What will be the direction for the future of Japanese home architecture? Climate change, the aging of the population, the evolution of our daily habits due to the pandemic, which changes can affect the living spaces of tomorrow and how?

We believe that housing development can happen due to the pandemic. In particular, the houses that combine work and living space (addition of a workplace due to remote work).

As an example, looking back at the history of housing in Japan, people's lives and homes have responded flexibly to various factors, such as epidemics and westernization after the opening of the country.

The Corona pandemic has definitely influenced the need to change the place of work, that is, to create an environment in which part of the house becomes a workplace.

And this affects spending time with family. A few years ago in Japan, every company was required to carry out a "work style reform”* under the leadership of the government, and the results have permeated today's Japanese society - with all the pros and cons.

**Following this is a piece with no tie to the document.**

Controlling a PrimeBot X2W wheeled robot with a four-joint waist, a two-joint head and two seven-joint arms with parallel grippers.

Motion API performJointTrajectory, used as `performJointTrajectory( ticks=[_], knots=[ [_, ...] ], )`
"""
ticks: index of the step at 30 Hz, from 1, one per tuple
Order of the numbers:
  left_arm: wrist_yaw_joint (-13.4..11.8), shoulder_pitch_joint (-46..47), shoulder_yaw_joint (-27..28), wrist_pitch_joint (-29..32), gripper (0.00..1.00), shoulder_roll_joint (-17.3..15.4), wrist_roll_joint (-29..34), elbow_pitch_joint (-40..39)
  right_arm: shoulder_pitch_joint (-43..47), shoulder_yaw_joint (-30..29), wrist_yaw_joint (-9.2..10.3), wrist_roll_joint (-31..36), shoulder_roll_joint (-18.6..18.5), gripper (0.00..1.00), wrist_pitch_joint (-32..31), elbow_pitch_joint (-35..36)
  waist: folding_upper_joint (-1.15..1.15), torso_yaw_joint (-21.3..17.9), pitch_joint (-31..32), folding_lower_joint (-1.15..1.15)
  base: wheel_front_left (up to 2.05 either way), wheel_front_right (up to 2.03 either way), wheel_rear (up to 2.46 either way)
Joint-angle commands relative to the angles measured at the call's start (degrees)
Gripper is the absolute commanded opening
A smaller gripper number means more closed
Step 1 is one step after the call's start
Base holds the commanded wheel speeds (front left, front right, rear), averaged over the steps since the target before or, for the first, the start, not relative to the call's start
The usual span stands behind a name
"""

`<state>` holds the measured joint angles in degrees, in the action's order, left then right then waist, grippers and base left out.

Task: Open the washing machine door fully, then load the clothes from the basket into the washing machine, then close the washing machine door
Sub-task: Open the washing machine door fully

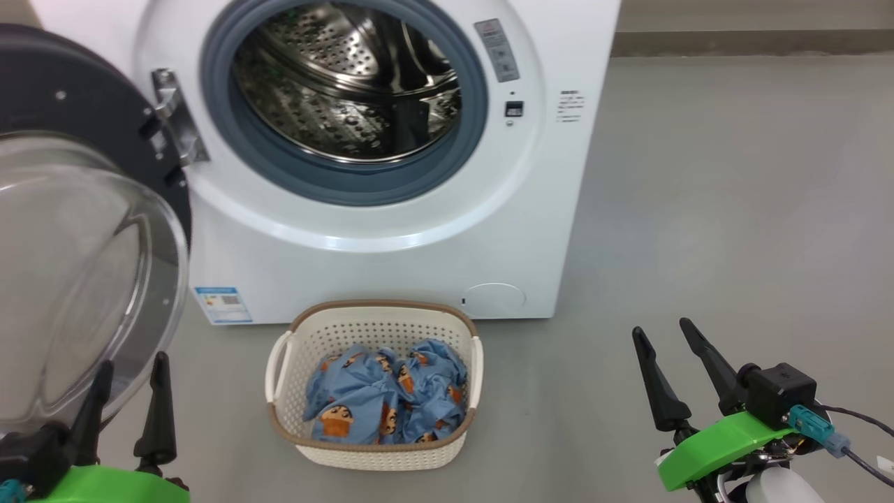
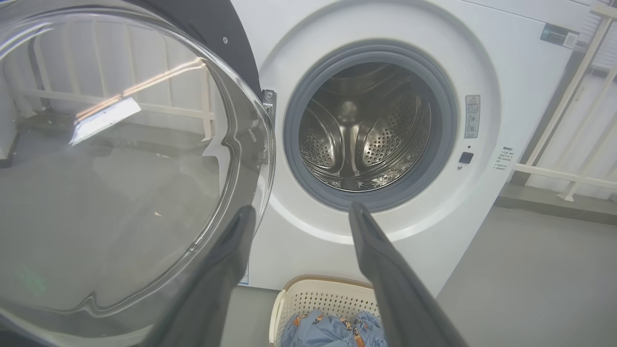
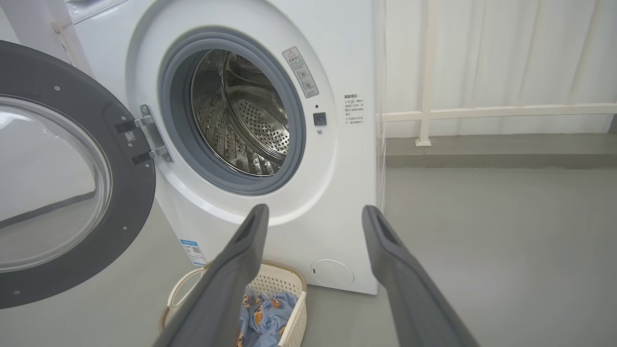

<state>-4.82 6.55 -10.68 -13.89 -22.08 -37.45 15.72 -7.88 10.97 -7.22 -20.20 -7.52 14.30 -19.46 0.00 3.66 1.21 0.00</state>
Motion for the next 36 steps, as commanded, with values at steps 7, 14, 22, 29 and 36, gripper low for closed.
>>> performJointTrajectory(
  ticks=[7, 14, 22, 29, 36],
  knots=[
    [-0.4, -0.3, 2.0, -0.7, 1.00, -0.9, 0.3, -3.6, -2.2, 1.1, -0.26, 0.6, -1.3, 1.00, 0.7, 2.0, 0.00, -4.4, 0.5, 0.00, 0.00, 0.00, 0.00],
    [-0.2, -1.4, 1.4, -0.6, 1.00, -0.5, 0.0, -4.5, -2.2, 0.6, -0.26, 0.9, -1.7, 1.00, 0.7, 2.4, 0.00, -5.7, 0.4, 0.00, 0.00, 0.00, 0.00],
    [0.1, -1.8, 0.6, -0.6, 1.00, -0.3, 0.1, -4.7, -2.0, -0.2, -0.26, 1.1, -2.0, 1.00, 0.7, 2.7, 0.00, -5.7, 0.4, 0.00, 0.00, 0.00, 0.00],
    [0.6, -1.7, 0.4, -0.8, 1.00, -0.5, 0.3, -4.7, -1.8, -0.9, -0.26, 1.3, -1.7, 1.00, 0.7, 3.1, 0.00, -5.2, 0.6, 0.00, 0.00, 0.00, 0.00],
    [0.9, -1.7, 0.4, -0.9, 1.00, -0.6, 0.6, -5.1, -1.7, -1.1, -0.26, 1.4, -1.5, 1.00, 0.7, 3.3, 0.00, -4.8, 0.6, 0.00, 0.00, 0.00, 0.00]
  ],
)
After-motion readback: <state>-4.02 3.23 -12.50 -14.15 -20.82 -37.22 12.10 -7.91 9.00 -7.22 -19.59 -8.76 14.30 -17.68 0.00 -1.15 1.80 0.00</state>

However, in today's pandemic, the human environment must surpass this and seek new everyday life, with the integration of housing and work.

* Work Style Reform (働き方改革)- Considering the declining working population, it's important to promote workstyle reforms to help women and elderly workers play more active roles [in society], as well as raise wages.)


Geneto - kojiYAMANAKA 

1979 Born in Kyoto, Japan

2000 Graduated from BA Architecture at Kyoto Seika University

2004 Found GENETO architects office

2014 to present : Associate professor at Osaka Seikei University.